«Charo siempre fue la abogada de las causas perdidas y una rebelde»

Marcos Gutiérrez GIJÓN

GIJÓN

Carmen Fernández Hevia, Sergio Martínez Fernández y Begoña Piñero durante el homenaje a Charo Hevia
Carmen Fernández Hevia, Sergio Martínez Fernández y Begoña Piñero durante el homenaje a Charo Hevia Marcos Gutiérrez

Dieciséis organizaciones rinden homenaje póstumo a la jueza Rosario Fernández Hevia

05 dic 2019 . Actualizado a las 05:00 h.

El salón de actos de la antigua Escuela de Comercio, lleno hasta la bandera, fue escenario de una explosión de emociones, recuerdos y cariño en el acto de homenaje póstumo a la magistrada Rosario Fernández Hevia, nacida en Mieres en 1959 y fallecida en Valencia el pasado 23 de mayo. Firmemente comprometida con la lucha por la igualdad de oportunidades y la defensa de las mujeres, la titular durante 23 años del juzgado de lo Penal 2 de Gijón no dudó en alzar la voz públicamente a la hora de denunciar esas inequidades, algo que no era en absoluto habitual en su gremio.

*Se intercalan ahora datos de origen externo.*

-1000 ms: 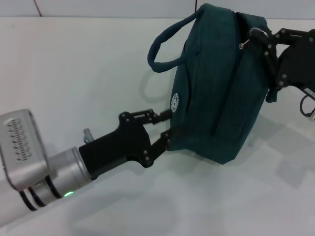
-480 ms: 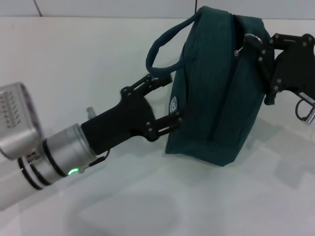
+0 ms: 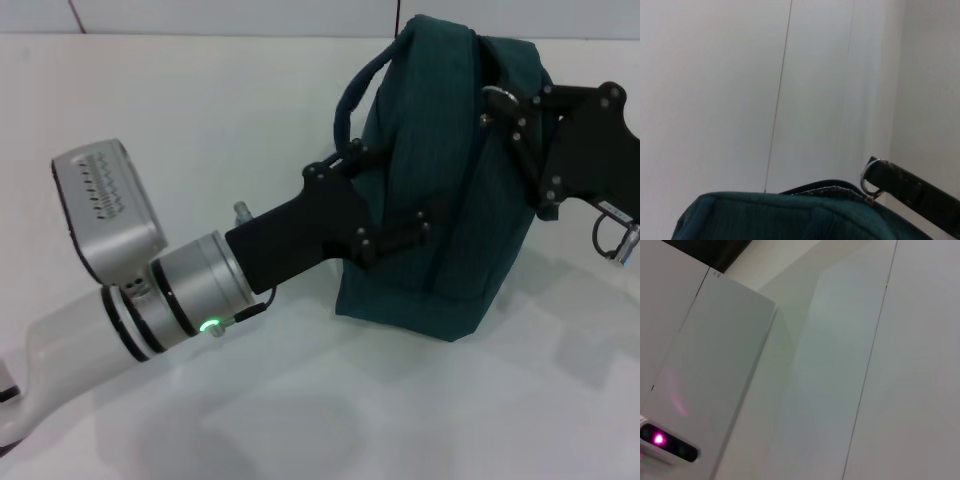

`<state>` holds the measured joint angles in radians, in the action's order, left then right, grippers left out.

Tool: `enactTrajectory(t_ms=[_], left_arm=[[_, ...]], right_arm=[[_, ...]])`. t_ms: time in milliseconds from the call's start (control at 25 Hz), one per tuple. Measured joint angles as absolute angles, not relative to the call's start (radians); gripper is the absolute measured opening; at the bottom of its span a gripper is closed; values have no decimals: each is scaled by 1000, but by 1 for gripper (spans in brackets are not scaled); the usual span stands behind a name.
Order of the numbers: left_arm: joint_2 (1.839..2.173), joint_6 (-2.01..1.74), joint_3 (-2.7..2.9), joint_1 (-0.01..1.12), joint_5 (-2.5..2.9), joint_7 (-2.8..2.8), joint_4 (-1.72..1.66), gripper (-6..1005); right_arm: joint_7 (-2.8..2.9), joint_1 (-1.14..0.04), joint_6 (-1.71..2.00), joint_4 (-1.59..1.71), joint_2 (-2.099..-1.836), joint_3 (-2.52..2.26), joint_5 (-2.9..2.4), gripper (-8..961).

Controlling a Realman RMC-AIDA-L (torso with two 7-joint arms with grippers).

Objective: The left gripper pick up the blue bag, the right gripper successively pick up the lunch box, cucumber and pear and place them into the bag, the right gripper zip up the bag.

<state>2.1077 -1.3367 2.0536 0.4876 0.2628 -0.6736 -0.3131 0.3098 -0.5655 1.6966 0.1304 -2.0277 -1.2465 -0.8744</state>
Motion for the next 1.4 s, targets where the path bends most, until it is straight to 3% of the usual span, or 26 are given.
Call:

Y es que «valiente», «feminista» y dotada de una visión «progresista» fueron algunos de los adjetivos más repetidos por los allí presentes, que valoraron ese discurso rabiosamente propio, una rareza en el seno de la judicatura. También coincidieron en que el hueco profesional, personal y humano que deja la que fuera decana de los jueces de Gijón va a ser imposible de llenar, no solo en el ámbito social y judicial, sino también en el corazón de todos aquellos que la conocieron.

Muestra de ello fueron las lágrimas que inundaron los ojos del auditorio cuando se mostró un vídeo homenaje a Charo, en el que se sucedieron imágenes de toda una vida: de los despreocupados años de la infancia jugando en la playa de Rodiles a la adolescencia en el instituto; de la recepción de su despacho como jueza a su distinción como Comadre de Oro… Un viaje del blanco y negro al color, con una banda sonora muy especial, «Gracias a la vida», de Violeta Parra, y una difícilmente más apropiada «Respect», de Aretha Franklin, la canción favorita de una mujer que siempre demandó respeto y un trato justo, especialmente para los demás. Como muestra de su carácter, un dato no divulgado muy a menudo. Charo Fernández Hevia decidió que iba a estudiar Derecho cuando se produjo el crimen de los abogados de Atocha.